▸ **PROVIDED RECORDS**:
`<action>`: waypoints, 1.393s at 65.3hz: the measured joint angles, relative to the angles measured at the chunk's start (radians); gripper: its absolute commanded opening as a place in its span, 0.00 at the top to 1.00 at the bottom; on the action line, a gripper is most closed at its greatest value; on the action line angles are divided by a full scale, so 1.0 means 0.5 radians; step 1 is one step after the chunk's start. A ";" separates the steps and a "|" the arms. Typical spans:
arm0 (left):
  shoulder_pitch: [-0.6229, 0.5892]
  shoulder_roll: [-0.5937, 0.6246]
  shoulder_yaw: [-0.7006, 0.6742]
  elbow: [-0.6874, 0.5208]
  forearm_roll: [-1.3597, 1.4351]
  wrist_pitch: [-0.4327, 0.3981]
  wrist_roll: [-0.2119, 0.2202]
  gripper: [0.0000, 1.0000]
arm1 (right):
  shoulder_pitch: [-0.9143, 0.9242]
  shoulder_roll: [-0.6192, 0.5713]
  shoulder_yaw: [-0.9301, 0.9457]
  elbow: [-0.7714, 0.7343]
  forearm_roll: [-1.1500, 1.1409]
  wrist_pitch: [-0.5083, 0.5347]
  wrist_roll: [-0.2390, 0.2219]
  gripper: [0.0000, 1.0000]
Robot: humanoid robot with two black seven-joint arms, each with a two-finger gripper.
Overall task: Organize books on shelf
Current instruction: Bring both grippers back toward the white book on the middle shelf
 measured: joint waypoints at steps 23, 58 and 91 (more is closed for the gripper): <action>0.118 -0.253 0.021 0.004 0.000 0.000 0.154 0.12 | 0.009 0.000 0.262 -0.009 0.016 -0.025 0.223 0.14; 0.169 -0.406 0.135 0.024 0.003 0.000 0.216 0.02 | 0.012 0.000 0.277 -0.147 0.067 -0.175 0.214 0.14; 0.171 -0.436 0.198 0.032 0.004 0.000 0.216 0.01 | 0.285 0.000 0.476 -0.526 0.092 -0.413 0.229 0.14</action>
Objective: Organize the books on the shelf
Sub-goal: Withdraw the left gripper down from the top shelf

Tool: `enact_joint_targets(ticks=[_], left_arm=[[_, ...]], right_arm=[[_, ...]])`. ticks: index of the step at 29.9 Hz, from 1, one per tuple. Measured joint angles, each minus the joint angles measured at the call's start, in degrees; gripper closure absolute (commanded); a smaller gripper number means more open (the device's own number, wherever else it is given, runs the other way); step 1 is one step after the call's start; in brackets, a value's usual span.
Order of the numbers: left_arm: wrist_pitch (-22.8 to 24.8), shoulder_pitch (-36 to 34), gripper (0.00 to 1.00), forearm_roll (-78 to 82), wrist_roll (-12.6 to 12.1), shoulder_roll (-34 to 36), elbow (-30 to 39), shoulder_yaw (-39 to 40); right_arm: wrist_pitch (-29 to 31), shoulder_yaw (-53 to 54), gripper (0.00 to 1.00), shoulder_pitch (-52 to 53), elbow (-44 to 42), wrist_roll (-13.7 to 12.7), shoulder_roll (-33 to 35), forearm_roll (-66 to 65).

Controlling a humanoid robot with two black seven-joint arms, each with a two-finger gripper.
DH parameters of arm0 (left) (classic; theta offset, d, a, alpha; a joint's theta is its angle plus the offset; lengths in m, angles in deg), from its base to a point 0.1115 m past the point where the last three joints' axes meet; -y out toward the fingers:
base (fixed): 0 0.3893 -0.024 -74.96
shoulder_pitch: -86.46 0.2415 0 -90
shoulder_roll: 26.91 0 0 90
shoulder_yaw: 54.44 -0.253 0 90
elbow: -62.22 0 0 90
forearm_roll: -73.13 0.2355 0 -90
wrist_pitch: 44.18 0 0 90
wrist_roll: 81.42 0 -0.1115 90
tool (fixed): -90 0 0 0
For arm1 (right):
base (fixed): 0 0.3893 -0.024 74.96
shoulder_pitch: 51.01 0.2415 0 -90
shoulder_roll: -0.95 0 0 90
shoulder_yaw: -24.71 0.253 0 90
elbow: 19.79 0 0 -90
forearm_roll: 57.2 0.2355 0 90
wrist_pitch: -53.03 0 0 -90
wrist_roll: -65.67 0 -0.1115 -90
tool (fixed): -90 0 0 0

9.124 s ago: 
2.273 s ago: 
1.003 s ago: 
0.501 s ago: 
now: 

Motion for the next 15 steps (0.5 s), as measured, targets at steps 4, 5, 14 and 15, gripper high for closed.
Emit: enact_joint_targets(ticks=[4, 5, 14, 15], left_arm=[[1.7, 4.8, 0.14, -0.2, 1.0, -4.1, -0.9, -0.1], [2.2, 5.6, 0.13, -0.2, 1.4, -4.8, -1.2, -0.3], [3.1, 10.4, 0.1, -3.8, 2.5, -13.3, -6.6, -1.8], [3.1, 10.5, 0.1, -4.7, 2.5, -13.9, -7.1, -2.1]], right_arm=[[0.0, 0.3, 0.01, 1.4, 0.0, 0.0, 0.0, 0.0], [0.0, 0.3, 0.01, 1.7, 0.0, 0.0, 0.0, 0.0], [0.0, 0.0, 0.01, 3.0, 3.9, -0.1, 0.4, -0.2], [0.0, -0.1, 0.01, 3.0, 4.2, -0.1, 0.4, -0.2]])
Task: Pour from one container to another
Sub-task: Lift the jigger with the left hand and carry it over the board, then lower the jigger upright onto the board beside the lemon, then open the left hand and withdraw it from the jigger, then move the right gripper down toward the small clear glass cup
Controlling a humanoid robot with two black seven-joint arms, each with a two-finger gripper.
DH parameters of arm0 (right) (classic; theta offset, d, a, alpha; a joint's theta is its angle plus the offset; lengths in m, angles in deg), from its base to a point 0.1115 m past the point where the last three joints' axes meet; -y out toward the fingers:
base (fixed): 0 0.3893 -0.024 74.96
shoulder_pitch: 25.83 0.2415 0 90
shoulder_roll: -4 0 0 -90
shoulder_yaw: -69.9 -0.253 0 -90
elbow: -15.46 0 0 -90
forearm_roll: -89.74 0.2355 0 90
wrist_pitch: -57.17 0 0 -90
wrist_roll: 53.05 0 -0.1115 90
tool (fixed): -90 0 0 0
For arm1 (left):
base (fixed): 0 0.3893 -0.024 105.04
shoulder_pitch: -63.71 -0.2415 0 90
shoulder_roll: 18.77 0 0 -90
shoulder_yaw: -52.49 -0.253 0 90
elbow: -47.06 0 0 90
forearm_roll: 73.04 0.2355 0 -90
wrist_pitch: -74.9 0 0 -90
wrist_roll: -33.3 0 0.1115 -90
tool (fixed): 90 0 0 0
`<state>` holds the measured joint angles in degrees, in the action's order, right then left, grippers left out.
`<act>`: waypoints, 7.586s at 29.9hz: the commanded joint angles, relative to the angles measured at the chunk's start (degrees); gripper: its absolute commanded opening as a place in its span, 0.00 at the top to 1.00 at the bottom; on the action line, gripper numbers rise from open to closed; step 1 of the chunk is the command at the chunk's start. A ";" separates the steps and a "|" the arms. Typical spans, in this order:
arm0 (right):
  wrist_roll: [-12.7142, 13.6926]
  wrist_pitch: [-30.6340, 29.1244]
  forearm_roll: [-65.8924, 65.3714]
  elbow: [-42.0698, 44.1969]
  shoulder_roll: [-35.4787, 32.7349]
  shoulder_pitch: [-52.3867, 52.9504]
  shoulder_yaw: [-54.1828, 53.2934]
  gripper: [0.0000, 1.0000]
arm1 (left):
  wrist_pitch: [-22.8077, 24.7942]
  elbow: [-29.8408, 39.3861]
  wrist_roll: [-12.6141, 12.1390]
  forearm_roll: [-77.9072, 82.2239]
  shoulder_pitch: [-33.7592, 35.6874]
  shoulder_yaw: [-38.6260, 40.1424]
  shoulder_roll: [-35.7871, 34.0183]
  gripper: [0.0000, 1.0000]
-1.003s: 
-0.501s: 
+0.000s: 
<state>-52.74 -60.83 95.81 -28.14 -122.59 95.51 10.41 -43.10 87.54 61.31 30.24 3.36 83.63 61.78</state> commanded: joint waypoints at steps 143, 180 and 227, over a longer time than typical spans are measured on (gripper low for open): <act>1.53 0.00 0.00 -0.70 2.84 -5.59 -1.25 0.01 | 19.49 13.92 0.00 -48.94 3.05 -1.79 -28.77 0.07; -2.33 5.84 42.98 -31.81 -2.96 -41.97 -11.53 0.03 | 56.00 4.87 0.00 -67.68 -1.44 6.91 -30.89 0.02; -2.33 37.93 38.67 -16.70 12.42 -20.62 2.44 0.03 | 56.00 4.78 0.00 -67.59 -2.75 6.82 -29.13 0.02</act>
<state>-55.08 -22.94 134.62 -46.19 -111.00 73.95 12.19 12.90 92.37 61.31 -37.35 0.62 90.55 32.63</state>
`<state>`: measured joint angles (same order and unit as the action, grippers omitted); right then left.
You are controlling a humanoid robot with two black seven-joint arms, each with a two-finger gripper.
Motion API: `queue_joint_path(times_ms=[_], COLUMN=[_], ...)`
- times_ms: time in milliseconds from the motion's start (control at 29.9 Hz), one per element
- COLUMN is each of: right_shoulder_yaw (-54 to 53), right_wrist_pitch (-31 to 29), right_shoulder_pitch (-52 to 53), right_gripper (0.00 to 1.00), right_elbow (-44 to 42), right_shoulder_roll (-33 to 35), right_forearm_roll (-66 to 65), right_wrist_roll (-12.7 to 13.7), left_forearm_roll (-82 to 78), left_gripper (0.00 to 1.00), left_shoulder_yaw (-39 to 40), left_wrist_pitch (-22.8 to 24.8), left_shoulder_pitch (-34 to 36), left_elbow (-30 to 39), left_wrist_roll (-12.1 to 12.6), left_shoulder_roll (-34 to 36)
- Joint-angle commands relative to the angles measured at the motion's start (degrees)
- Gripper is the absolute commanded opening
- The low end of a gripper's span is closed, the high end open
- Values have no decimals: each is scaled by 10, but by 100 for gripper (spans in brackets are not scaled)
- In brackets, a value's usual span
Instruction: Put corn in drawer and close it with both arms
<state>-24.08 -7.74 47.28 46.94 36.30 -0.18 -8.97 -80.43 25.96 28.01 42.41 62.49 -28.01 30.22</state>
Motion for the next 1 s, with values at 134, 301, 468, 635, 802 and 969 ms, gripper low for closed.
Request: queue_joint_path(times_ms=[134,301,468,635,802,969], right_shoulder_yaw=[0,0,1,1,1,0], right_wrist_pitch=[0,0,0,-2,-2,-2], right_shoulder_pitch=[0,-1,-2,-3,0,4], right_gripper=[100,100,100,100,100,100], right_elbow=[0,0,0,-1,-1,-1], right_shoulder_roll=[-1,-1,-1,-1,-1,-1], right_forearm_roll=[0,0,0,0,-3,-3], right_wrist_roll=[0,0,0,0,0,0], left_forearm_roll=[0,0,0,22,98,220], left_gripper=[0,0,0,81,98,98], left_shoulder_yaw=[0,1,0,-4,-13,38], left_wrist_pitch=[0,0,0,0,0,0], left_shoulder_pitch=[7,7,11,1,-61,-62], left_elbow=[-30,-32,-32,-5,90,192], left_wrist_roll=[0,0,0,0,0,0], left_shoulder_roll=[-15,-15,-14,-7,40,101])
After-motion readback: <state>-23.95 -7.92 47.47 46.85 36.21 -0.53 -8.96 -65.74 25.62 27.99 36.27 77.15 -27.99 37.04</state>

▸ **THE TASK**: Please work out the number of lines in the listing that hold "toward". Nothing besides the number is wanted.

▸ **SOLUTION TO THIS PROBLEM**: 4